## DATA LISTING
•••
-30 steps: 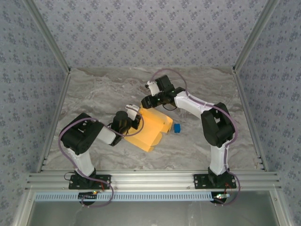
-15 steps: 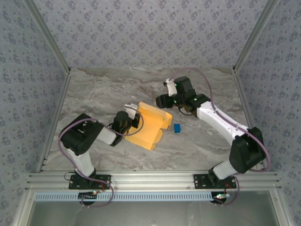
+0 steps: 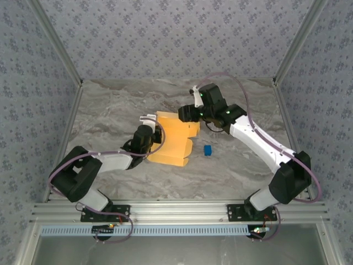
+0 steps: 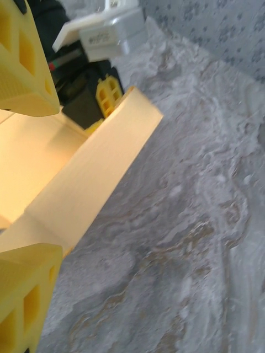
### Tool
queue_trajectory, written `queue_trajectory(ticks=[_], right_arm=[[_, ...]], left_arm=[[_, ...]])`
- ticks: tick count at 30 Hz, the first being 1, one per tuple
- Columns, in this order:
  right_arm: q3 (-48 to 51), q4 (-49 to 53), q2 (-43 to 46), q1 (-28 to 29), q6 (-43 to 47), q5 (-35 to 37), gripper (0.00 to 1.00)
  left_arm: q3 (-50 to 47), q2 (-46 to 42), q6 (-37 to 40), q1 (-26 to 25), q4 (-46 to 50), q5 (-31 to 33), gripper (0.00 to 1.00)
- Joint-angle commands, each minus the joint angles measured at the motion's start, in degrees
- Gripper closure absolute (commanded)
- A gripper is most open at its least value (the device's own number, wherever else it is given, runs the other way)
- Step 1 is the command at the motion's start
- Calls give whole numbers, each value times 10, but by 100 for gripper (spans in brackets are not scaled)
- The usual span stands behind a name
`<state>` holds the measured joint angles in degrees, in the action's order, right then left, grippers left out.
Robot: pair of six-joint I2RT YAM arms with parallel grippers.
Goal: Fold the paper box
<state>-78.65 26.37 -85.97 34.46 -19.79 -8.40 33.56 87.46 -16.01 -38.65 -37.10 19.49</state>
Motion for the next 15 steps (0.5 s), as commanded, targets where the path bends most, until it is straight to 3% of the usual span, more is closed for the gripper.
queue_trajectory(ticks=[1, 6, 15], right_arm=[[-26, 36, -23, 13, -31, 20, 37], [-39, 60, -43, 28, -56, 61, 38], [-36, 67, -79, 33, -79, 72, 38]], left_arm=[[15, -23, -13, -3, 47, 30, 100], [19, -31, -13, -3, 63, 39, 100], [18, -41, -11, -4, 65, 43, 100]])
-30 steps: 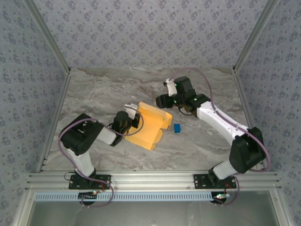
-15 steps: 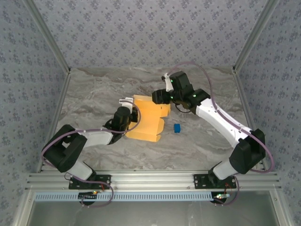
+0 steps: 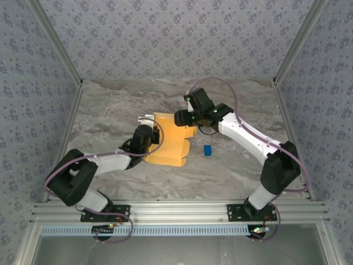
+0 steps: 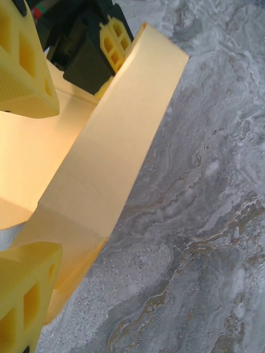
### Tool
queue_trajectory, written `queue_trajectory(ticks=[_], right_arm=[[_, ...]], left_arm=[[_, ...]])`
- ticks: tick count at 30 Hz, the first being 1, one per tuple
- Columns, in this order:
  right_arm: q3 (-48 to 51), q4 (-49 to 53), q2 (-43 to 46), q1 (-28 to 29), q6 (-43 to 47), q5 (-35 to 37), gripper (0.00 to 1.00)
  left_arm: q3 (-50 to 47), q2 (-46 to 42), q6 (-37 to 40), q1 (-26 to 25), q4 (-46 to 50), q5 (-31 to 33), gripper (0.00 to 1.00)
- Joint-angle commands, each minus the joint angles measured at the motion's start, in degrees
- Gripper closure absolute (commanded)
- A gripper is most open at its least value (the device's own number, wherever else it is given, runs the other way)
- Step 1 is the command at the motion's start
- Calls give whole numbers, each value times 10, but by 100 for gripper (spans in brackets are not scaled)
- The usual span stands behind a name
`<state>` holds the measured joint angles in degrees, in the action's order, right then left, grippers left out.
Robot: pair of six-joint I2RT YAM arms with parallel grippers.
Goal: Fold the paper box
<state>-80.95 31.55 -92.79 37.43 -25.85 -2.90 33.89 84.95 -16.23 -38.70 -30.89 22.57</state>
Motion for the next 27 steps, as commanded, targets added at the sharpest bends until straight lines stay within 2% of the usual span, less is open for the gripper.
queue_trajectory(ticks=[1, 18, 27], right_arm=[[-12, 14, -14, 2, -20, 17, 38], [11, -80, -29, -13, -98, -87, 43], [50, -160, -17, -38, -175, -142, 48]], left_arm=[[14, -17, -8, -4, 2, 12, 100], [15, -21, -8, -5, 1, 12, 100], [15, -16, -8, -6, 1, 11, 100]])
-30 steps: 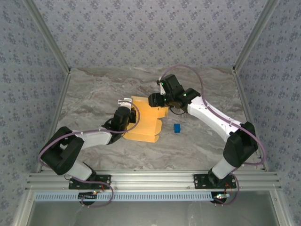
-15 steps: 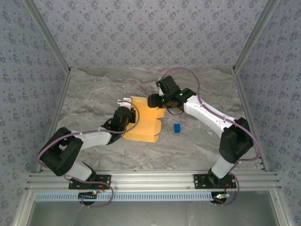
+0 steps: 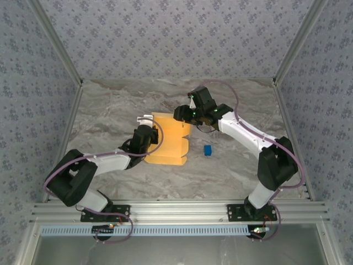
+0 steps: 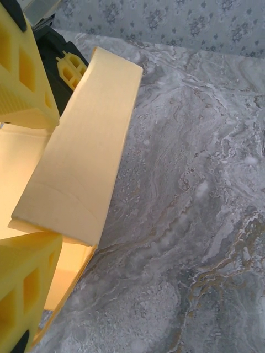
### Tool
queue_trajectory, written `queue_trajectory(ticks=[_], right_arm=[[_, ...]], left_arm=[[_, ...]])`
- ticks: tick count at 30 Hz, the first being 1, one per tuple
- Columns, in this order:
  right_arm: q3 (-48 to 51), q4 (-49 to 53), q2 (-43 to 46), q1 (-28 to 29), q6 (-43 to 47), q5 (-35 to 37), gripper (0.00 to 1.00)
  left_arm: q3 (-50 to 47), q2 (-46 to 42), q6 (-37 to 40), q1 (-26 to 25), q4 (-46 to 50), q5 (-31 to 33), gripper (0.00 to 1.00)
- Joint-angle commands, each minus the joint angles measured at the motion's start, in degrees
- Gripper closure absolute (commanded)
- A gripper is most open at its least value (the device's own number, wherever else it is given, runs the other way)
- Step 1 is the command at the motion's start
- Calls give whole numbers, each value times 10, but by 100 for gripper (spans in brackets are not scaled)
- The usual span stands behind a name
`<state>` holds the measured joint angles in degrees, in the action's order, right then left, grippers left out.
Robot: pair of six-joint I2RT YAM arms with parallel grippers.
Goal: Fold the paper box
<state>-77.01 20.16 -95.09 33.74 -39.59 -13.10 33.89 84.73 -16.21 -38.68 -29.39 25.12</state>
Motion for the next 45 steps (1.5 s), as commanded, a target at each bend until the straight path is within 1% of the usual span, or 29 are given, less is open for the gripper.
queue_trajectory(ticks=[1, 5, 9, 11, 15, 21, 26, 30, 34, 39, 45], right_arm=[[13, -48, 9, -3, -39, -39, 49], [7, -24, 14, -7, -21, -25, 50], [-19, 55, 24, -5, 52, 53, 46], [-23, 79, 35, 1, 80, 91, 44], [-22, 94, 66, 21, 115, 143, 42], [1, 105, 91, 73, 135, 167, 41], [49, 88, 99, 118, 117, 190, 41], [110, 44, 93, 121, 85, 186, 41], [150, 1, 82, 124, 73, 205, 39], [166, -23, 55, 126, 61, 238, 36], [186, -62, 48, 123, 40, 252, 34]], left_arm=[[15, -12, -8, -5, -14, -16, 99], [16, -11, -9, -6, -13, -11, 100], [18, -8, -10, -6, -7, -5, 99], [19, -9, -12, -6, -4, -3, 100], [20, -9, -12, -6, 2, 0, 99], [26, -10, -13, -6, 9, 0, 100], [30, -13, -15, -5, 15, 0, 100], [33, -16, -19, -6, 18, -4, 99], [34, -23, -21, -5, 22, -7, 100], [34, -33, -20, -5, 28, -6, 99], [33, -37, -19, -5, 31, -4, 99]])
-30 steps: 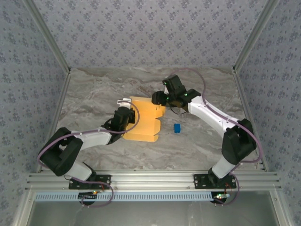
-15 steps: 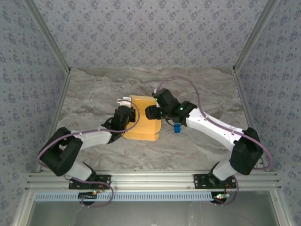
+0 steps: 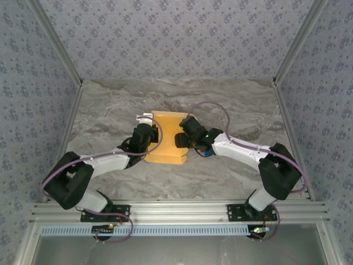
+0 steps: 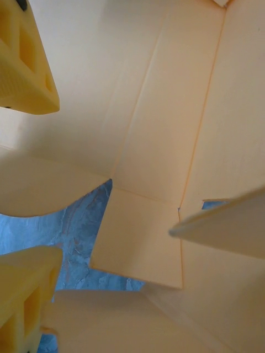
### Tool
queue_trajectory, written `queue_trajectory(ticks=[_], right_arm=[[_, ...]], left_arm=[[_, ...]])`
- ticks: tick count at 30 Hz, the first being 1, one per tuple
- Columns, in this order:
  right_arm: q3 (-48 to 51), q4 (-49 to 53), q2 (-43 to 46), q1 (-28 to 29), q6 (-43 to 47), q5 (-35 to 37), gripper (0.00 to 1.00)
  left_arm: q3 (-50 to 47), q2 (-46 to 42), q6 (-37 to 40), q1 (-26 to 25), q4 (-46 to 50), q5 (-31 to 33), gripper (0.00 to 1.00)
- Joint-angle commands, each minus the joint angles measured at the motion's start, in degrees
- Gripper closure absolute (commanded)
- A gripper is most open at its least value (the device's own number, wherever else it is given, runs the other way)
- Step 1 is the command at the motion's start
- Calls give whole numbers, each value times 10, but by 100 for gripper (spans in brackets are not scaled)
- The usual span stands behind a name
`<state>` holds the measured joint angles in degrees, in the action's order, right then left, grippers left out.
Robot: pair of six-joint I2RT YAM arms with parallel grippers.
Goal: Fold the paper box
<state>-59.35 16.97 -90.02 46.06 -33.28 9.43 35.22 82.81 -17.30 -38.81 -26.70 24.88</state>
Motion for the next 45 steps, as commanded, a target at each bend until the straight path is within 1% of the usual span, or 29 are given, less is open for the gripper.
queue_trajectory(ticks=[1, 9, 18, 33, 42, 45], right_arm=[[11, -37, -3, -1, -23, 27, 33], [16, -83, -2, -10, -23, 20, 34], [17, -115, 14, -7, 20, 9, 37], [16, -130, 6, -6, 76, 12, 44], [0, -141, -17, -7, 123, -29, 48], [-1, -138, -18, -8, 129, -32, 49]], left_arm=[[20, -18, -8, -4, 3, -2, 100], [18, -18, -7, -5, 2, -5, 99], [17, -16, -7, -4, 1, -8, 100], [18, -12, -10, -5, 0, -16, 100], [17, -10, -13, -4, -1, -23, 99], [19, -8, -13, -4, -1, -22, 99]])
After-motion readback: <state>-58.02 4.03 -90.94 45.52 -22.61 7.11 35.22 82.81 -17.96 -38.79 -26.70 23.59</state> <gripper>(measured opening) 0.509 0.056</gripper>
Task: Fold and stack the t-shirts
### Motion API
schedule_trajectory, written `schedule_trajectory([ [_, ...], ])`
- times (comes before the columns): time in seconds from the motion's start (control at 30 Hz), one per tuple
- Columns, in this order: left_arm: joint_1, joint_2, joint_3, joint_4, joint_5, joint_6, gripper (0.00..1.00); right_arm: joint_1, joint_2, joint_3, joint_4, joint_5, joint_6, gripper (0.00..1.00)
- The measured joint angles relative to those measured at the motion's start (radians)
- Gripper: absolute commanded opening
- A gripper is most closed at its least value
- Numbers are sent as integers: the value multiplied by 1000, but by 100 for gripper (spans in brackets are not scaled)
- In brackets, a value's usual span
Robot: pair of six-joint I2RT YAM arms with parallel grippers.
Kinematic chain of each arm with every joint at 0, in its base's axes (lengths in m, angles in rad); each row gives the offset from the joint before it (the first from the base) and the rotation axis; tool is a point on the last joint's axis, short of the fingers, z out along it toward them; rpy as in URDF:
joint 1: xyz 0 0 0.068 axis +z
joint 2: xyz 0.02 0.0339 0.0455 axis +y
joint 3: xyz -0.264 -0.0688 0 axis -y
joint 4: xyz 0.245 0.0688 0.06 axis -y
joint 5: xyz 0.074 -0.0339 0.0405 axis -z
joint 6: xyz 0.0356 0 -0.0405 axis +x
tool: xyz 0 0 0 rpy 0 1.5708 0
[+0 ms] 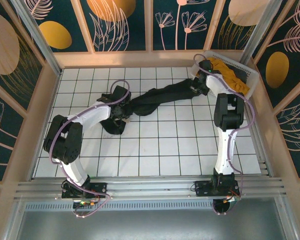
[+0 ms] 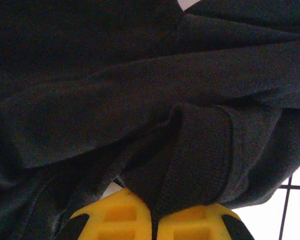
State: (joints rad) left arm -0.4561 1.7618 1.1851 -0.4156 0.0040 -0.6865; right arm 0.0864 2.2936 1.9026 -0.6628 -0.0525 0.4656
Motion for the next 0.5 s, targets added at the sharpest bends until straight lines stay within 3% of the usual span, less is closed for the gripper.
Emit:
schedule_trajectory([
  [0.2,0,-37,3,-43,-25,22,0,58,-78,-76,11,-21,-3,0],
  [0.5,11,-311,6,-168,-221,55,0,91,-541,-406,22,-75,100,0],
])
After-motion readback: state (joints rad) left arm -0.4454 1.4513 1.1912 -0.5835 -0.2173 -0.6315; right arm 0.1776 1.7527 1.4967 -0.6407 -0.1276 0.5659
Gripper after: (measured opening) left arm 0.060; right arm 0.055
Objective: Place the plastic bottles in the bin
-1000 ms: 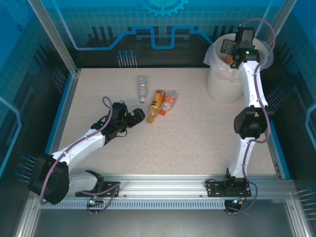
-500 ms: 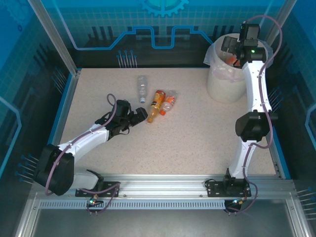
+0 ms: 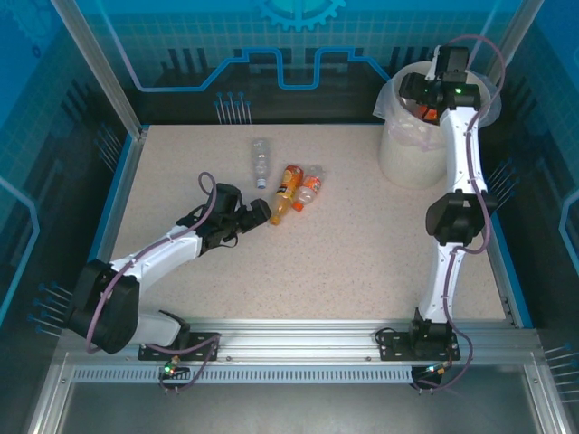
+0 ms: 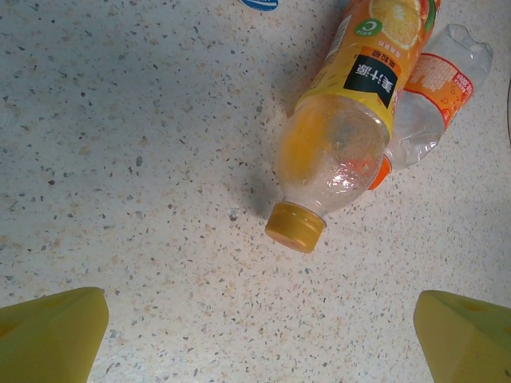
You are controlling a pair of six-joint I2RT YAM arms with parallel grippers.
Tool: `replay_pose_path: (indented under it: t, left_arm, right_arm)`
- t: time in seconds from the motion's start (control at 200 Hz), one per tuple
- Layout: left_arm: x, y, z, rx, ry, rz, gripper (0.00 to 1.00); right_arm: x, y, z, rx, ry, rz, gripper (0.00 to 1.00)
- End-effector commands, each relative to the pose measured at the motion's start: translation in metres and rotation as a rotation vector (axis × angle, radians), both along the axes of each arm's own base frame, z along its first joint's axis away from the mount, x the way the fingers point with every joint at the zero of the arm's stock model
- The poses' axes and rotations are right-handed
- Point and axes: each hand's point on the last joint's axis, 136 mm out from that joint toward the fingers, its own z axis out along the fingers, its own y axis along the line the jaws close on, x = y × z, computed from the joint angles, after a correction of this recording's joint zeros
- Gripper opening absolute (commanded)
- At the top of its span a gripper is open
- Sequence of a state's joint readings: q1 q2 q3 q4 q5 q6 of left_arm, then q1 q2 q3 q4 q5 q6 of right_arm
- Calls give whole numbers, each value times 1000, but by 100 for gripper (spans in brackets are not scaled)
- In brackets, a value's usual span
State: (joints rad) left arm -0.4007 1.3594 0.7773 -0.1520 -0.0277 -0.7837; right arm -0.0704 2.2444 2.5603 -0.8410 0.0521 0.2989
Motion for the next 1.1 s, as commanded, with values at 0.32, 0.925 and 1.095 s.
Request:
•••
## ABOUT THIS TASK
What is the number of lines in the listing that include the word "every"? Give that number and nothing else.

## RESPONSE
2